Then the day came to see the pulmonary specialist. We drove the 90-minute drive to his office, and I smoked my cigarette before going in, had about a 15-minute wait and then my life changed forever. His technician took me in the back and started doing breathing tests on me, the whole time telling me about HIS experiences with his e-cigarette. During the almost 2 hrs that I was in that doctor's office, he told me all about e-cig's and even put a clean tip on his so I could try it. I was amazed. The doctor told me that I had asthmatic bronchitis and gave me an inhaler to use twice a day and started me on asthma meds - and set me up with a battery of other tests to completely rule out more serious illnesses.

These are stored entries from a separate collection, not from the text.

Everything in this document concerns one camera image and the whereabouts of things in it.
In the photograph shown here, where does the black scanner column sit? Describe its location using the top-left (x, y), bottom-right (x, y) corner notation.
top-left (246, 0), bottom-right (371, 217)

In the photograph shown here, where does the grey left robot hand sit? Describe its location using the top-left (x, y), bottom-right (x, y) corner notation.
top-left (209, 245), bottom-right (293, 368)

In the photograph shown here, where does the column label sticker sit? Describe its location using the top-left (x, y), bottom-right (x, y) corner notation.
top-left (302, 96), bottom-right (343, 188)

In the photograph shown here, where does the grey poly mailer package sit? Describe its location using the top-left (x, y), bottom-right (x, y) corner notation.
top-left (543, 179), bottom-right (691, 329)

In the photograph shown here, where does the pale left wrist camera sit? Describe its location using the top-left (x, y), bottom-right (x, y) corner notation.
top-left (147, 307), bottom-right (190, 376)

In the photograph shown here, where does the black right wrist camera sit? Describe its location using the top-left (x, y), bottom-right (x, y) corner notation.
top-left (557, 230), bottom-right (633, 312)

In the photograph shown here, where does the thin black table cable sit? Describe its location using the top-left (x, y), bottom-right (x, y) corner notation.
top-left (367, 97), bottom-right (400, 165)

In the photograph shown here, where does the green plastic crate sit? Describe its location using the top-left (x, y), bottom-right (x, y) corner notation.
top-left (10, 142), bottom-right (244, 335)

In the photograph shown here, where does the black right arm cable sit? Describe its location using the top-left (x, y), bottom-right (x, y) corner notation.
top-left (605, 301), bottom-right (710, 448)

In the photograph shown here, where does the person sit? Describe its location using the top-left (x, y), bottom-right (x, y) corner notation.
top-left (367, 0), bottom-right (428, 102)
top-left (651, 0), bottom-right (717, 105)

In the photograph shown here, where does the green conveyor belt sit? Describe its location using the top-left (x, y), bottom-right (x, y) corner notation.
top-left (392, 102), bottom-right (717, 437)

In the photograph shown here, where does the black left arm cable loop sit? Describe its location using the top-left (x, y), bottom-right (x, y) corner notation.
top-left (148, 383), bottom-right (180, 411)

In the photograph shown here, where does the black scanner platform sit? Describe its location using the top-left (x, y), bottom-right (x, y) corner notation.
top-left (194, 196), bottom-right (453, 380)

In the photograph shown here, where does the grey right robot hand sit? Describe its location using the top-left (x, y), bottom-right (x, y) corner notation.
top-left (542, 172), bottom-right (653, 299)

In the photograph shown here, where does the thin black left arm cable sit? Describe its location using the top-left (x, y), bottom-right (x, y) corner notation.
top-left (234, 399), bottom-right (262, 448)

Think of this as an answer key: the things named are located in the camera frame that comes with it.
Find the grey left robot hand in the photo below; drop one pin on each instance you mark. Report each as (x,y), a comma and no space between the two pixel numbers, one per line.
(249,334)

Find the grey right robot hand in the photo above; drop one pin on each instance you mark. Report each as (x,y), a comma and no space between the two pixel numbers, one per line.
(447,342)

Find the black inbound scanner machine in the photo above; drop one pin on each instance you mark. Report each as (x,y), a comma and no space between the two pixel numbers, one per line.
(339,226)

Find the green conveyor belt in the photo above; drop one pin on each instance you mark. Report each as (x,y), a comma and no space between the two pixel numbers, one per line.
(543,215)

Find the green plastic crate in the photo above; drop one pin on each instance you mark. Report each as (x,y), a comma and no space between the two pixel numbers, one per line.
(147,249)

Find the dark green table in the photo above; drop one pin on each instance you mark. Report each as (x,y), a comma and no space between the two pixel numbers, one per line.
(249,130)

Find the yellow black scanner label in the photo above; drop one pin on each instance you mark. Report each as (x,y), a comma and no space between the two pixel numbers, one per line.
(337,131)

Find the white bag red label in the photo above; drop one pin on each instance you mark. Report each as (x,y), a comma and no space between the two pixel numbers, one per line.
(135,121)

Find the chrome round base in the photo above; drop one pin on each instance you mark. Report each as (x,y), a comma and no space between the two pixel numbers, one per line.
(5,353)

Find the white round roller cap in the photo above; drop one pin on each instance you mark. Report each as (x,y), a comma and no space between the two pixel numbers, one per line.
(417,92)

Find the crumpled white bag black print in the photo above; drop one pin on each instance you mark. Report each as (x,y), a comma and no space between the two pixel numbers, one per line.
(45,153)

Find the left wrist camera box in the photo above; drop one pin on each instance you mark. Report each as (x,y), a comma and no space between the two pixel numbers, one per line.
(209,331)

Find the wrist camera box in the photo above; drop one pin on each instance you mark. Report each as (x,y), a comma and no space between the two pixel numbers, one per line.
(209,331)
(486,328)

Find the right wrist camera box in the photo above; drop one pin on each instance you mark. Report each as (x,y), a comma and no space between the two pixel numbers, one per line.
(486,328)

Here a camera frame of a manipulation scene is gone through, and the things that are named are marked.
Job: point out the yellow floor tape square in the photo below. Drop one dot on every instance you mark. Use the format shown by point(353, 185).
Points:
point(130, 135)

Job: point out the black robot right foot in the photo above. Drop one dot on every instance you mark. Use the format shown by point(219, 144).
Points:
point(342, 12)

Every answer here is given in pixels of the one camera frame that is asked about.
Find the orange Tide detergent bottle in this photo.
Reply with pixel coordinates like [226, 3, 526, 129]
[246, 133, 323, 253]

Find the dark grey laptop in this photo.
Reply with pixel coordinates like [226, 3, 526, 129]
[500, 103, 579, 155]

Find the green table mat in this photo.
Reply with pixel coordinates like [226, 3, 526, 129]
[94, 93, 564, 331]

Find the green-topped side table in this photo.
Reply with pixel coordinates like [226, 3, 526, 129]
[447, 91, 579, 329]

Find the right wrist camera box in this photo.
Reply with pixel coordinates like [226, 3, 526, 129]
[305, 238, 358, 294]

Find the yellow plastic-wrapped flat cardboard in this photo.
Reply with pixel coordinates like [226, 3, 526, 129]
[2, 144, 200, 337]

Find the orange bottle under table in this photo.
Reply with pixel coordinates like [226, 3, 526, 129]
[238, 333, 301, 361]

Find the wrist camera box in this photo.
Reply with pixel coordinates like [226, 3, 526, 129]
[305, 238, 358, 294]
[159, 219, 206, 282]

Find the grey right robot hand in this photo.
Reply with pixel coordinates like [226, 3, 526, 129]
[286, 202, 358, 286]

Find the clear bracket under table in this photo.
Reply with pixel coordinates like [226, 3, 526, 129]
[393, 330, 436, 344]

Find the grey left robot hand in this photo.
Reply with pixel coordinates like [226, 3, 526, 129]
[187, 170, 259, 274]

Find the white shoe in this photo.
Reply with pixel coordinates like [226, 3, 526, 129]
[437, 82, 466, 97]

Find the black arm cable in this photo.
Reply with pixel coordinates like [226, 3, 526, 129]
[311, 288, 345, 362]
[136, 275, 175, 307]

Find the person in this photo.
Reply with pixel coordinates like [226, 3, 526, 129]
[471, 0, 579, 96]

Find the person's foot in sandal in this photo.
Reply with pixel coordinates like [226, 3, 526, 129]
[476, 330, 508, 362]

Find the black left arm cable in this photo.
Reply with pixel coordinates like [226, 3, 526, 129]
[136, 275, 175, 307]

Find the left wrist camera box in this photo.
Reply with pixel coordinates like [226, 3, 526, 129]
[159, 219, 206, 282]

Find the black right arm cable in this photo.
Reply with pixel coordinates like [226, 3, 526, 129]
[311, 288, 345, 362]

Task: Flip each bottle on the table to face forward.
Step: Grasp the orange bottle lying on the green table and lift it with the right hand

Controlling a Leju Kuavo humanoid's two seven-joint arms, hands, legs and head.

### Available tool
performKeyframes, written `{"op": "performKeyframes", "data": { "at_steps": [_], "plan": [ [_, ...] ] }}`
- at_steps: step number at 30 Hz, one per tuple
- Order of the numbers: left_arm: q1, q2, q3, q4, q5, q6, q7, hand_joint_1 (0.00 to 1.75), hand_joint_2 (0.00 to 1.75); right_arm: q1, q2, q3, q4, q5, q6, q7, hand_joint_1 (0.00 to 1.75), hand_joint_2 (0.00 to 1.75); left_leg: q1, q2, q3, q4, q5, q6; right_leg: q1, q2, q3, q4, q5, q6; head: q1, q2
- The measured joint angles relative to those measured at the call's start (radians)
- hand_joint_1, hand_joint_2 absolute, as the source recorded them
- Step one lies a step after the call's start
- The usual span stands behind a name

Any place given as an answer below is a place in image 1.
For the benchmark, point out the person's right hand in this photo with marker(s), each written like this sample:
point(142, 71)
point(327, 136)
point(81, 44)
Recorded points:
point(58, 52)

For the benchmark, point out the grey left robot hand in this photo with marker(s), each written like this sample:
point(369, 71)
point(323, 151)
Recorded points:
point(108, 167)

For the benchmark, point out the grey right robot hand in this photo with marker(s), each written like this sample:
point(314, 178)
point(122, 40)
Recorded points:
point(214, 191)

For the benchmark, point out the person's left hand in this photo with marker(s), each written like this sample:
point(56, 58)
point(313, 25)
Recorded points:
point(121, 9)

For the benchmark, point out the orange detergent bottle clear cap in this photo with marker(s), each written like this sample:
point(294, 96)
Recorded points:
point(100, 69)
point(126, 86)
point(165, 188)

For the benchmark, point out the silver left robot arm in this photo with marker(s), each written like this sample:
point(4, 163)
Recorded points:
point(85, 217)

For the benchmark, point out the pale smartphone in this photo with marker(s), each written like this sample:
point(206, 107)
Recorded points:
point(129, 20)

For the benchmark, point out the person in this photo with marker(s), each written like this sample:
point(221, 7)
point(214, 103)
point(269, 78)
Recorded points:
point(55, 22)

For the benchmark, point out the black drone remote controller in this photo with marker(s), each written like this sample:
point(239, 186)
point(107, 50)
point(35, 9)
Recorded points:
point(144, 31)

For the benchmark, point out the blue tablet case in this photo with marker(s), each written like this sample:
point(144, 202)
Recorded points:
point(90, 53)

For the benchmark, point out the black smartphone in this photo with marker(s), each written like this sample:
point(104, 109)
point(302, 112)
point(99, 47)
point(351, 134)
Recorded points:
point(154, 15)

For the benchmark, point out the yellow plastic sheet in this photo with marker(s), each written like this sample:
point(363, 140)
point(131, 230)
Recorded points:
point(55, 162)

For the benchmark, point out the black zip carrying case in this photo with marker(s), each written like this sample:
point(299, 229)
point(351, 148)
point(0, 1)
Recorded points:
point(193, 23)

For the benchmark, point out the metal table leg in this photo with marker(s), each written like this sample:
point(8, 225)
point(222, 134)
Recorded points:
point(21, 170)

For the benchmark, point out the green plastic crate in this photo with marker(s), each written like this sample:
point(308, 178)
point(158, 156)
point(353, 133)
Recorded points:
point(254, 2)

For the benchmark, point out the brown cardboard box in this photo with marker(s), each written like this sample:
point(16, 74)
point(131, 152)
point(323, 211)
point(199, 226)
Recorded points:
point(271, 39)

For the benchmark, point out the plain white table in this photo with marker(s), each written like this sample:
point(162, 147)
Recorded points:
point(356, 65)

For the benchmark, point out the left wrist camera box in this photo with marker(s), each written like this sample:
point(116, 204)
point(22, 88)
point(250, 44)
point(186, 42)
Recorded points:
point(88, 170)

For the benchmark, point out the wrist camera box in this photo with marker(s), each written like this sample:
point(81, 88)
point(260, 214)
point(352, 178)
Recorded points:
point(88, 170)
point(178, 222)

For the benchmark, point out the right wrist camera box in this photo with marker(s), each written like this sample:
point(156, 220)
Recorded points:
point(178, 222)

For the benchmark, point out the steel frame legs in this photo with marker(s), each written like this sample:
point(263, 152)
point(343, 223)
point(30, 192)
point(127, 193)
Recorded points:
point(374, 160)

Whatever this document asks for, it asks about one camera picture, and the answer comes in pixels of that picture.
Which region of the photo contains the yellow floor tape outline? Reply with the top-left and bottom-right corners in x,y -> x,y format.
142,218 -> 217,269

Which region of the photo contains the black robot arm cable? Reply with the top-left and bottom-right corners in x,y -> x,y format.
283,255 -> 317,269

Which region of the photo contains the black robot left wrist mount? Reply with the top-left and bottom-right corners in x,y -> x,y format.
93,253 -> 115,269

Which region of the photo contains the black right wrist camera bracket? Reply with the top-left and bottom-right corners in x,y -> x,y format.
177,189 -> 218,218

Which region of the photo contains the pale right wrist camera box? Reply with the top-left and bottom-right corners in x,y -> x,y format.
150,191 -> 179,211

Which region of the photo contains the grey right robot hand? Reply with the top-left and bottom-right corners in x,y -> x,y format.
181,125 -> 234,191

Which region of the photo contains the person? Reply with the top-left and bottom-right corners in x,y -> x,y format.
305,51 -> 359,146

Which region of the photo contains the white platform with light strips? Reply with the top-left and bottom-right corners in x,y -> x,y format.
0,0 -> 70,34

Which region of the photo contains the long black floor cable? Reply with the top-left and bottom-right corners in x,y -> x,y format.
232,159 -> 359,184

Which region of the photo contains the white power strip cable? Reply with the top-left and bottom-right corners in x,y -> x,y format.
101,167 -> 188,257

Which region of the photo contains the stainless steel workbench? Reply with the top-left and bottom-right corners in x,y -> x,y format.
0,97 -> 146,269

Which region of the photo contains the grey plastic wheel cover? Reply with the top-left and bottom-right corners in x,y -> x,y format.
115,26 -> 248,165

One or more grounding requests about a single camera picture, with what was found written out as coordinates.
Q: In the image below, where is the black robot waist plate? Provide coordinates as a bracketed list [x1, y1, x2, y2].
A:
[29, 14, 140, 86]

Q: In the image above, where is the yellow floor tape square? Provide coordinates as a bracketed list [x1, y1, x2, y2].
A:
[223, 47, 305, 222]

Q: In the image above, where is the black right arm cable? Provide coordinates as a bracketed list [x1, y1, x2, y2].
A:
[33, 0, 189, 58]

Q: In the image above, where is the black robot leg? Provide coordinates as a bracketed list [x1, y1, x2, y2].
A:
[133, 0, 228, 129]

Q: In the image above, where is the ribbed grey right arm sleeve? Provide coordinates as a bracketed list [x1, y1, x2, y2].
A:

Over the next week or so I went through all those other tests (x-rays, scans, etc). Then one day my pulmonary doctor's office called me and said all the tests came back okay, and told me I didn't need to come back to see that dr - I could follow-up for my meds with my regular doctor. I swear, to this day, my "chance meeting" with that technician was "meant to be".

A couple weeks later, we went to the website the technician told me about and we ordered our Starter Kit. My husband and I have been smoke-free since our first "puff" on our e-cigs. It's been almost a month now and I only use my inhaler once in awhile. No more coughing, no more wheezing, no more chest pain. I can breathe again, and smell, and taste, and sing... but most importantly of all: my 14-yr-old daughter is proud of her mom and dad.